Qualche tempo fa mi è capitato di sentire in tv una cosa che mi ha fatto davvero sobbalzare sulla poltrona. Si parlava, nel corso di un talk, delle cause dell’alluvione in Romagna e, nella sua costante difesa dell’attività del governo Meloni, il direttore Sallusti disse che certe catastrofi sono inevitabili, che cercare responsabilità in una simile occasione sarebbe come attribuire a qualcuno colpe che riguardano solo la natura, come nel caso del Vajont.

Sallusti, che nell’occasione sbagliò pure la data del tragico evento, ha dei precedenti illustri in questa lettura superficiale e fuorviante della tragedia. Il Vajont è stato un po’ la Caporetto del giornalismo italiano. Tutti in questi giorni hanno citato il meraviglioso incipit dell’articolo che Pansa scrisse allora per La Stampa; ma accanto agli esempi virtuosi sarebbe bene ricordare le scivolate di grandi firme come Buzzati che parlò di natura matrigna o di Montanelli che, dopo il disastro, accusò di sciacallaggio L’Unità che in realtà, da mesi, denunciava il pericolo e le responsabilità della Sade, la società che gestiva la diga. Altro che sciacallaggio.

Ora, chiedere a Sallusti di vedere, per chiarirsi un po’ le idee, il celebre spettacolo teatrale, opportunamente ritrasmesso da Rai 5 la sera del 9 ottobre, è forse un po’ troppo. Troppo distanti i due mondi, quello di Sallusti e quello di Vacis e Paolini. Ma un’occhiata al documentario prodotto e trasmesso nella stessa serata da una rete meno schierata come Focus, quella la potrebbe dare anche Sallusti, insieme al quasi mezzo milione di telespettatori che l’hanno già fatto, senza aspettare il mio suggerimento. Per per la rete è un gran colpo e strameritato, perché il documentario di Luigi Bignami è bellissimo. Ovviamente l’impostazione, in linea con il carattere di divulgazione scientifica della rete, è diversa dalle ormai varie produzioni cinematografiche e televisive sul tema. Qui la lettura privilegia, per spazio e profondità, l’aspetto geologico e ingegneristico dell’avvenimento. Lo fa grazie al contributo degli studiosi del Politecnico di Milano e dell’Università Bicocca. Ma soprattutto lo fa in maniera chiarissima. Grazie a eloquenti e affascinanti inquadrature dall’alto dei luoghi in cui è avvenuto il disastro e grazie alle precise e chiare ricostruzioni in computergrafica, finalmente anche chi come me è digiuno di competenze scientifiche ha potuto capire la dinamica del terribile fenomeno, le varie onde, la loro portata, il loro percorso, la loro origine.

Ma c’è di più.

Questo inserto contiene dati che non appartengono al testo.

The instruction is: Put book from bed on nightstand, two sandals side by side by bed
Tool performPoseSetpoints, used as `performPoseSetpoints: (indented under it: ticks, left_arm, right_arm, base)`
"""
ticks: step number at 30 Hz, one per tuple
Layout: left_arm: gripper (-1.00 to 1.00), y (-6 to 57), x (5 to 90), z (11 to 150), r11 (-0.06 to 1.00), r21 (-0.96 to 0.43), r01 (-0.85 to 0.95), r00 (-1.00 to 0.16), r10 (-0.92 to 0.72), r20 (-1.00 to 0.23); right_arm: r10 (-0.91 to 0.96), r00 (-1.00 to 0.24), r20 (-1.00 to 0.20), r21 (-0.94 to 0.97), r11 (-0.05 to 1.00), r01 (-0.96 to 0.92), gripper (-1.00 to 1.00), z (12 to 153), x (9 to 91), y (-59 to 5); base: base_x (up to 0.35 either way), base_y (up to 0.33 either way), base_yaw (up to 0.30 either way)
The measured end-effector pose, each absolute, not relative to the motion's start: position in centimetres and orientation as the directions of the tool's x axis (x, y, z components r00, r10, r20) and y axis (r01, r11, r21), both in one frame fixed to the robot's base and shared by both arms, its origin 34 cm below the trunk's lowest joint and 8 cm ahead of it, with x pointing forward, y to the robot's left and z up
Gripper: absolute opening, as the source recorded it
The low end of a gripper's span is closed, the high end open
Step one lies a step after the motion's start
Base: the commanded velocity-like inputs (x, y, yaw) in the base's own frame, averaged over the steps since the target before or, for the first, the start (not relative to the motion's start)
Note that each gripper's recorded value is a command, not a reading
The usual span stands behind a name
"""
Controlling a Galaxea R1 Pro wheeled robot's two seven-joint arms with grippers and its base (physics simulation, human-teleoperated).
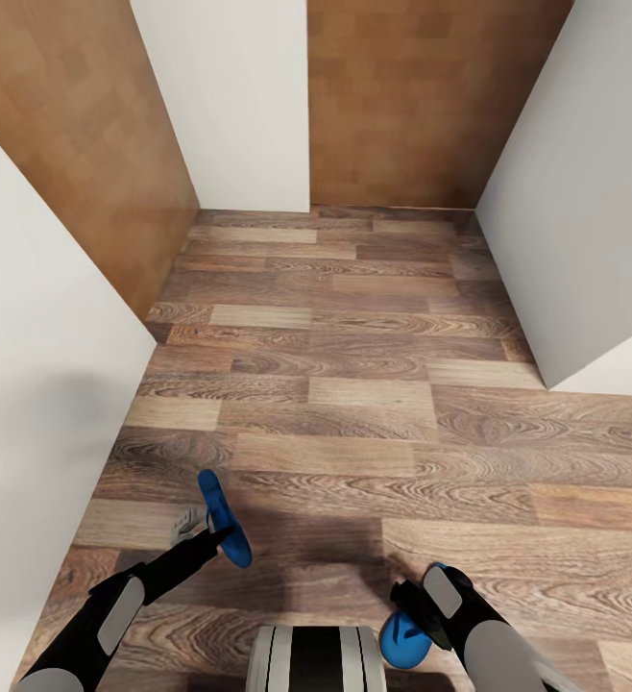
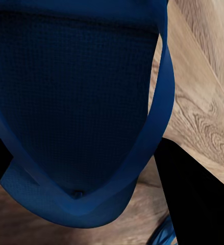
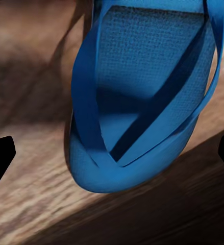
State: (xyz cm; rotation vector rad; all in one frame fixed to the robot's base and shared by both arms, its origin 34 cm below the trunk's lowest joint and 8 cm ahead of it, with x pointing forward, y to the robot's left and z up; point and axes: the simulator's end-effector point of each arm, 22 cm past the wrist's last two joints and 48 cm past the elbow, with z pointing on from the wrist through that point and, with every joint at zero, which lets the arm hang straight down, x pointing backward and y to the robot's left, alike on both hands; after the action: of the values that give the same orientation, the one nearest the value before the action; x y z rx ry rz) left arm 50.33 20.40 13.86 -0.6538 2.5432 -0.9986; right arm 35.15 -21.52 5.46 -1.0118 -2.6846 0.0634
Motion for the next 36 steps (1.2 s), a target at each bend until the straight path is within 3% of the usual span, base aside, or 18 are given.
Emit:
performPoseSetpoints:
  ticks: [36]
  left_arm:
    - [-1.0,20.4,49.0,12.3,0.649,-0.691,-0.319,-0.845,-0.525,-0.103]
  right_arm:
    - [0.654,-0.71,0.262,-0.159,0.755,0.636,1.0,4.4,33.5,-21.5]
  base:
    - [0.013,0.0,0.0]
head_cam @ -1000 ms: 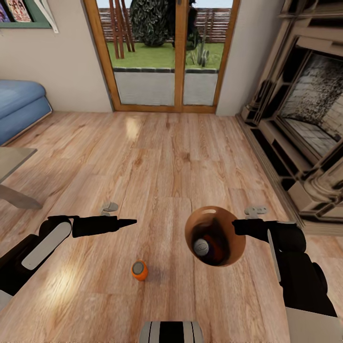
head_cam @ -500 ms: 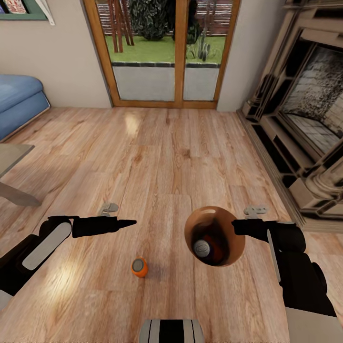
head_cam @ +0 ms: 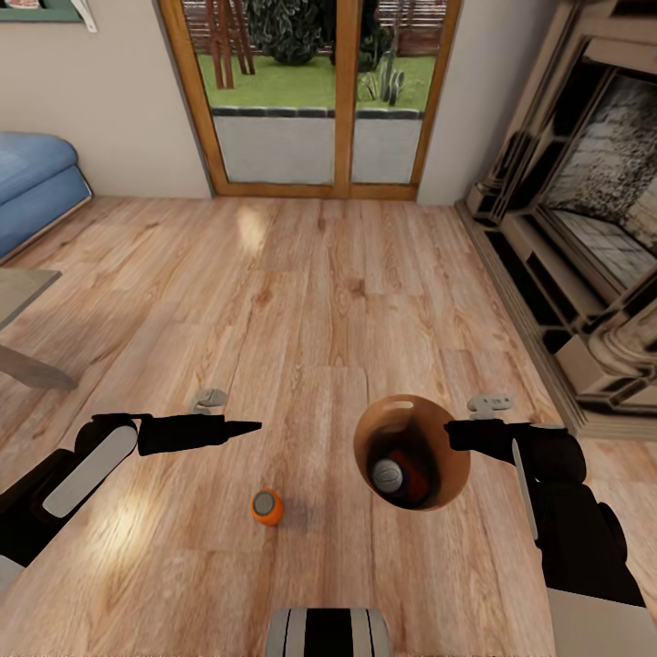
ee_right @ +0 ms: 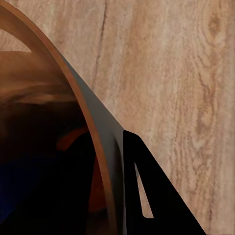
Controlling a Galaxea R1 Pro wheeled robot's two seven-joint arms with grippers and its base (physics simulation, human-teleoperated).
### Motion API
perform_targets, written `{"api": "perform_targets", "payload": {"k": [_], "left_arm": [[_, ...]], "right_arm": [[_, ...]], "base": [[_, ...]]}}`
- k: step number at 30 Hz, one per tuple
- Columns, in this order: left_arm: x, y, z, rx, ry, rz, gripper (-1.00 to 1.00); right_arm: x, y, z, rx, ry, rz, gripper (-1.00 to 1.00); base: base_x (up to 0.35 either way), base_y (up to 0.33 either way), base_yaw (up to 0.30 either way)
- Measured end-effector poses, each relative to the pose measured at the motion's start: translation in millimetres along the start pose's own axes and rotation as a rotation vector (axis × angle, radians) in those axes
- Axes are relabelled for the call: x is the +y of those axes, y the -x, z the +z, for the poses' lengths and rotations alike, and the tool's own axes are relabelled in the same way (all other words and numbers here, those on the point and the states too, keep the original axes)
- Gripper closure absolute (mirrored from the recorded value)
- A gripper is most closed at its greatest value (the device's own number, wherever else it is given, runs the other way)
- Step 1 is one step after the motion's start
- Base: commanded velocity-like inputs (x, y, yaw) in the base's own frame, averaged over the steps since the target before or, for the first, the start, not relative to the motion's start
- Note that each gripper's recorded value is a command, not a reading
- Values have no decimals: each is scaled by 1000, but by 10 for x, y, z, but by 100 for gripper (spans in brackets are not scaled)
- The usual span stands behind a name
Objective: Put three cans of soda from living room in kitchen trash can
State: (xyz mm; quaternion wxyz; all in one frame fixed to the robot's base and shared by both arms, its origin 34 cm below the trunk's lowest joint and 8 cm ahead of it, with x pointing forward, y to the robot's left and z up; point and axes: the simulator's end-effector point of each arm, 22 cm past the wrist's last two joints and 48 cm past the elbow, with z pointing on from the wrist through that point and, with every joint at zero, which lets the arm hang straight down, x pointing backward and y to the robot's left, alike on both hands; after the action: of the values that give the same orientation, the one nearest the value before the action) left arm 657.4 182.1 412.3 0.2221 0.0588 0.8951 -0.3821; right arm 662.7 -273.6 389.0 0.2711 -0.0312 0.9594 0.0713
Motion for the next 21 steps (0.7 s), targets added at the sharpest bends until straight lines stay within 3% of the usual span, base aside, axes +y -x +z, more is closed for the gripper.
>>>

Questa componente scientifica, prevalente dal punto di vista quantitativo, non impedisce al documentario di scendere sul piano umano e politico. Lo fa con intensità commovente e senza scrupoli. Bastano, per un giudizio politico, le prime pagine dei giornali dell’epoca sfogliate nell’incipit del doc, con il contrasto tra la titolazione fatalistica e retorica dei grandi quotidiani contrapposta alle immediate denunce presenti su L’Unità. Ma ancor più incisive, da brividi, sono le testimonianze: quelle dei sopravvissuti che hanno perso genitori, amici, compagni di scuola e che rievocano la terribile esperienza parlando soprattutto del vento che li investì ancor prima dell’acqua; quella della curatrice del museo sorto nei pressi di Longarone, talmente convincente che ho deciso di visitarlo insieme con il cimitero divenuto monumento nazionale; quella di Corona, molto netto, estremo nei suoi giudizi e in questo caso altrettanto lucido.

Un ultimo dato: il documentario dopo la programmazione nella prima serata del 9 è ancora in replica su Focus. Lo consiglio ai miei venticinque lettori, oltre che a Sallusti.